Лана хватилась – где Серый? Кажется, спал в углу, на коврике? А его в комнате и не было. Из мужчин в колыбе как назло осталось только двое дубильщиков да Алексей у себя в кабинете сидел за калькуляцией. К тому времени, как она выскочила на улицу, схватив трубу от пылесоса, Серый уже перегрыз горло ксеноволку, приволокшему за собой капкан, но и сам оказался укушен в бок. Руки у Ланы затряслись, из глаз хлынули слёзы.

– Блядь, в субботу бой, – сказал Шульга, оглядев зверей: мёртвого, явно больного, и пока ещё живого. – Не реви. Промой рану с мылом. Самое простое возьми, или жидкий порошок стиральный, да побольше, засунь его в душ, не жалей воды. Сейчас узнаем, что можно сделать…

Он сразу отбыл через нулевую точку, а назад вернулся с ветеринаром, худощавым приятным мужчиной, ещё молодым, но уже с залысинами. Ветеринар представился Димой, снял переходной скафандр, распаковал резиновые чехлы и вынул из чемодана свои инструменты, препараты, оборудование.

– Впервые вижу мозгоеда, – сказал он Лане, с опаской приближаясь. – Вы его хорошо держите? У вас намордник есть?

– Он же не сдохнет? – Лана рыдала. – Нет намордника, я так подержу. Серый, дай голову…

Она засунула голову зверя себе подмышку и зажала шею. Дима надел армированные перчатки и взял у возмущённого, отчаянно цокающего и выражавшего негодование Серого анализ крови. Ащщ!!! Поместил несколько капель в портативный анализатор.

– Он у вас привитый! – с изумлением констатировал вскоре.

Лана оторопела.

– Да никто его не прививал, – только и сказала она.

– Отчего же? Год назад прививка от бешенства, а два месяца назад была ревакцинация…

– Аппарат сбоить не может? – спросил Шульга.

– Ну что вы, это же немецкий, маде зи дойч, ещё на гарантии.

– Не может быть такого, – Лана ещё больше удивилась. – Два месяца назад он жил уже со мной, мне и в голову не приходило его прививать. Я боялась его кому-либо показывать.

– Сейчас проверим, какой именно вакциной…

Дима ввёл дополнительный запрос в свою компьютеризированную машинку и та надолго задумалась – по экрану побежали ряды цифр с буквами, машинка искала вариант вакцины и производителя.

– Ну что там? – с нетерпением спросил Шульга. – В субботу драться сможет?

– Сможет, наверное, – задумчиво протянул Дима. – Первую вакцину определить не выходит, будто что-то кустарное, а ревакцинировали его стандартным Глобалом.

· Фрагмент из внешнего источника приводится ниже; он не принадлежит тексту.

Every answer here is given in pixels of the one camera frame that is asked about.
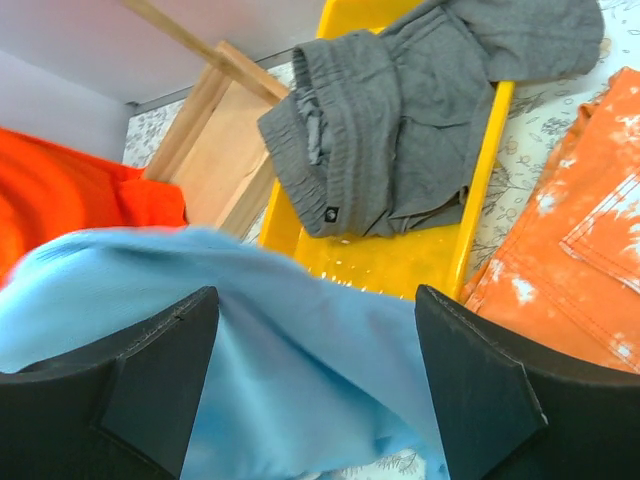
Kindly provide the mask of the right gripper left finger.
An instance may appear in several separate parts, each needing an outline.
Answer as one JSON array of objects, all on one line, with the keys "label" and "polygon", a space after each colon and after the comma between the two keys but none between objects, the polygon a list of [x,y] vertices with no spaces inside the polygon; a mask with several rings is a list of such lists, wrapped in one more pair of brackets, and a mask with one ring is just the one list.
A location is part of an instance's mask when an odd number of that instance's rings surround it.
[{"label": "right gripper left finger", "polygon": [[177,479],[219,320],[201,288],[158,314],[1,376],[4,479]]}]

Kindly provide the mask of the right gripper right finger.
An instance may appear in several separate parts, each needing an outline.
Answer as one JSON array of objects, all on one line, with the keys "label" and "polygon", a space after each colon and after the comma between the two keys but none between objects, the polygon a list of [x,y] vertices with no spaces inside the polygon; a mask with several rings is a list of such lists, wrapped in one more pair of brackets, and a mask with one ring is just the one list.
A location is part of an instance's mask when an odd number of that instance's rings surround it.
[{"label": "right gripper right finger", "polygon": [[415,318],[451,478],[638,478],[638,375],[557,352],[429,286]]}]

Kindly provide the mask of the orange tie-dye shorts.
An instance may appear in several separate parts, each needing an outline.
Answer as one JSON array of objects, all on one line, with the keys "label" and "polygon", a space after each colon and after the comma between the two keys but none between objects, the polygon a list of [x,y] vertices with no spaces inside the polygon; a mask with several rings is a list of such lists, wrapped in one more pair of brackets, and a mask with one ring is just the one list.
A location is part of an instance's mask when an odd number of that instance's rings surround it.
[{"label": "orange tie-dye shorts", "polygon": [[564,354],[639,369],[639,74],[578,110],[502,245],[464,288],[473,313]]}]

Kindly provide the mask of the yellow plastic tray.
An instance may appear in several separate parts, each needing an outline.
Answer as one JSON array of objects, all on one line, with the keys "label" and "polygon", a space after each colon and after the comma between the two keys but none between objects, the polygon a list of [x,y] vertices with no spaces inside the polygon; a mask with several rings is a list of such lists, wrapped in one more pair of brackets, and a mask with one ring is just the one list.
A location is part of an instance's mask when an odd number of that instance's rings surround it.
[{"label": "yellow plastic tray", "polygon": [[494,169],[514,83],[495,88],[491,114],[460,223],[393,238],[314,239],[301,225],[280,184],[273,188],[259,242],[285,254],[315,276],[363,291],[411,299],[420,284],[457,298]]}]

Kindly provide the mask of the light blue shorts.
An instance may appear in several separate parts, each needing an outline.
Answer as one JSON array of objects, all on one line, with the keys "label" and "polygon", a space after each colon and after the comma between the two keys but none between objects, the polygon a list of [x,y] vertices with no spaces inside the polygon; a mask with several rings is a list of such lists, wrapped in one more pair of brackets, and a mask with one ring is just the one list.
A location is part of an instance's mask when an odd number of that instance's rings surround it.
[{"label": "light blue shorts", "polygon": [[411,302],[310,276],[219,232],[97,229],[27,255],[1,292],[14,373],[205,287],[220,323],[183,475],[296,479],[407,449],[448,475]]}]

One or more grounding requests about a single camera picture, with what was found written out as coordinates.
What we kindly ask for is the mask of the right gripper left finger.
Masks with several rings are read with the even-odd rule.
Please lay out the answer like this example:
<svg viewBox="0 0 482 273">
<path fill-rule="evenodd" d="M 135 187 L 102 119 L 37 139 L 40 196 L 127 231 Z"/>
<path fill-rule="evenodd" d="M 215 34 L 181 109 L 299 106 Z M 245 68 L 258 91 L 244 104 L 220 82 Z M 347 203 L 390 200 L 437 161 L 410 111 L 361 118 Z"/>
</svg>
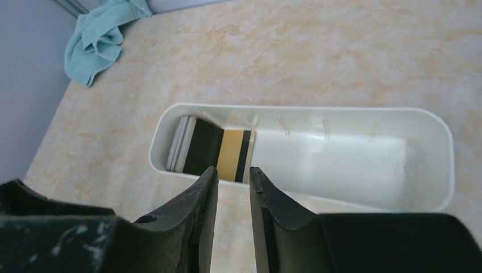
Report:
<svg viewBox="0 0 482 273">
<path fill-rule="evenodd" d="M 214 167 L 134 222 L 15 179 L 1 185 L 1 271 L 209 272 L 217 199 Z"/>
</svg>

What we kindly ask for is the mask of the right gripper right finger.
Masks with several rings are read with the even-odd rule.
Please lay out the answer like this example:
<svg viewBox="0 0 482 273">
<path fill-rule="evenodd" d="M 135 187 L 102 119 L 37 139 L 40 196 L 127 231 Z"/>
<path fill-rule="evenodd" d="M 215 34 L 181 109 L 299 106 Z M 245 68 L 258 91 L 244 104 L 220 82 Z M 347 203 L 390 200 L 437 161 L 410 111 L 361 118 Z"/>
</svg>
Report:
<svg viewBox="0 0 482 273">
<path fill-rule="evenodd" d="M 316 214 L 250 169 L 258 272 L 480 272 L 481 249 L 444 213 Z"/>
</svg>

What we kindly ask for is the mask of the gold credit card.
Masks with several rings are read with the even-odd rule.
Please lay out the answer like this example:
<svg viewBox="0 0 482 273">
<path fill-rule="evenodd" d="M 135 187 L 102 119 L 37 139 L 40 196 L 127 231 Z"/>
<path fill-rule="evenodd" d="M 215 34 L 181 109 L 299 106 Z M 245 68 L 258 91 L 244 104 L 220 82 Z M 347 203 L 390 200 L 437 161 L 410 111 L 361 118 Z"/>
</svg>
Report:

Я и не думал, что Глобал на ксеноживотных работает, интересно девки сели на шпагат! Надо будет попробовать с обычными собаками. Всё у него хорошо, у вашего бойца.

Он обработал укус – ащщ! Померил температуру у Серого в заднице – ащщ!!! АЩЩ!!! Помял ему живот и взвесил, получилось пятнадцать килограмм триста двадцать грамм. Затем получил от Шульги деньги с чаевыми за секретность и отчалил через нулевую точку.

– Что было два месяца назад? – спросил её Алексей уже потом, ночью, когда они лежали на узком, неудобном диванчике, прижавшись друг к другу горячими боками.

– Ничего такого особого, – Светлана задумалась. – Не могу вспомнить…

– А я вот помню. Два месяца назад я послал Гардыша с Хлебом за твоею, Света, дочкой.

Глава 40. Павор

Беда грянула, откуда Павор не ждал, и даже не догадывался. Внезапно, в один прекрасный день, сместили областного ручейника, с которым он успешно и плодотворно контачил многие и благие лета на самых взаимовыгодных условиях, того самого, кума Шульги.

– Не понимаю в чём причина, – жаловалась встревоженному Павору его жена, взявшая телефон, ведь сам колежанин был в таком шоке, что не ел, не спал и ни с кем не разговаривал. – Ничто не предвещало… В один день пришло постановление высшего руководства о его увольнении, приехал преемник, какой-то канадец… Володя сам не свой…

Павор сразу сунулся к канадцу на приём и неожиданно легко попал – его просто пропустили без очереди.

Новый областной ручейник был худ, высок, зеленоглаз и огненно рыж, отчего походил на лиса. Какая разница, откуда новый руководитель? Деньги нужны всем, всегда, и лишними не бывают, – резонно заключил Павор и сделал свою пропозицию. Однако, лисовидный канадец окатил его вежливым презрением.

– Есть у евреев пословица, – сказал он, – спасибо, господи, что деньгами взял. Вы не слыхали?

– Слыхал, – осторожно кивнул Павор, располагающе улыбаясь, хотя стоял перед лисом навытяжку, разве что руки по швам не сложил, ведь присесть ему не предложили.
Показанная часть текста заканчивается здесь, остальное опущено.